I think this week’s episode is our clearest marker yet of where Tim Kring is taking us on this season of Heroes and, if so, there is a lot to take heart from, but also every reason for despair.
The episode title ‘Eris Quod Sum’ (Latin for “you will be what I am”) is a clear indication of the duplicity that Kring has sought to create throughout the series. At first, this was restricted to heroes versus villains as we were introduced to level five and the first superpowered baddies we have seen since Sylar was first introduced. But as the series has progressed, the writers have continued to weave counterpoints for each of the characters whether they be partners, mentors or future selves, all culminating with the reintroduction of the older generation with Arthur and Angela Petrelli as its figureheads.
In the first season, and indeed the second, there was a clear line between heroes and villains, with Sylar becoming pantomime-like in his role as nemesis, but with season 3, Kring has employed these opposites to explore the complexity of our cast of heroes, using each partnership to blur the lines between hero and villain, right or wrong, good or bad.
This blurring of boundaries is sometimes in a wholly obvious way. That was the case with Peter who was stuck inside one of the villain’s bodies, forced to go along with the newly escaped level 5 nasties.
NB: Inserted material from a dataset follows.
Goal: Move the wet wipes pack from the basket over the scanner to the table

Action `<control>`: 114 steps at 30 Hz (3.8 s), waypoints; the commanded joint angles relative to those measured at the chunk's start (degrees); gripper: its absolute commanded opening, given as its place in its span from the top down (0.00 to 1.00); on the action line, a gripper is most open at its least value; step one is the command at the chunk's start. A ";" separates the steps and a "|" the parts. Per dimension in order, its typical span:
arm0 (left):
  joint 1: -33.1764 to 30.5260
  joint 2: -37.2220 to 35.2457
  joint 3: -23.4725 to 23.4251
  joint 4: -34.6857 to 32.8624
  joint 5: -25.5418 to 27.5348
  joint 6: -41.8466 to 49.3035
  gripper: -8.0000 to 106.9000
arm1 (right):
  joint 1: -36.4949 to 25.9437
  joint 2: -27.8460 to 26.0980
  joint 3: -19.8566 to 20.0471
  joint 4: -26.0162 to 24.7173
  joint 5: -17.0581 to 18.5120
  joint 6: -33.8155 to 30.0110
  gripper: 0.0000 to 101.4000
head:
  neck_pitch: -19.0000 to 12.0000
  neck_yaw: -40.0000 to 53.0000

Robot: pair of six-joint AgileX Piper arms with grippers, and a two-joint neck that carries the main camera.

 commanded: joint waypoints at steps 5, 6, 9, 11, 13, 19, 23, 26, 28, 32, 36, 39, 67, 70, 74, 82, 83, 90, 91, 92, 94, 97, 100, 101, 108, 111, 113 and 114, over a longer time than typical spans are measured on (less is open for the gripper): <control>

It’s also been done with a more subtle spin, such as the brilliant dynamic between Sylar and Noah, a ‘One of us, one of them’ relationship, which frequently forced the audience to reconsider who the bad guy really is.
In fact, if you go back through the season so far, every character has had their own partner, working in tandem since the very first episode: Nathan and Tracy, Noah and Sylar, Hiro and Daphne, Parkman and the precog, Maya and Suresh and Peter with just about everybody from his future self to Sylar. The list goes on and to hammer the point home, there’s even two companies now.
In this episode too, characters have started to pair up and the story is very much centred on how these characters are then coming together. We have Claire and Elle following their own yellow brick road to see the wizard who can cure them of their powers, Peter and Sylar working as a team, Parkman and Daphne trapped in an improbable love story (I mean I can suspend my disbelief to accept time travel and flight, but I am not accepting any form of attraction between the cute as a button speedster and an overweight cop). There’s also Nathan and Tracy, who are after answers about where their powers came from and why they’re like they are; everyone’s working together on some level, looking for answers and, conveniently, all in the same place.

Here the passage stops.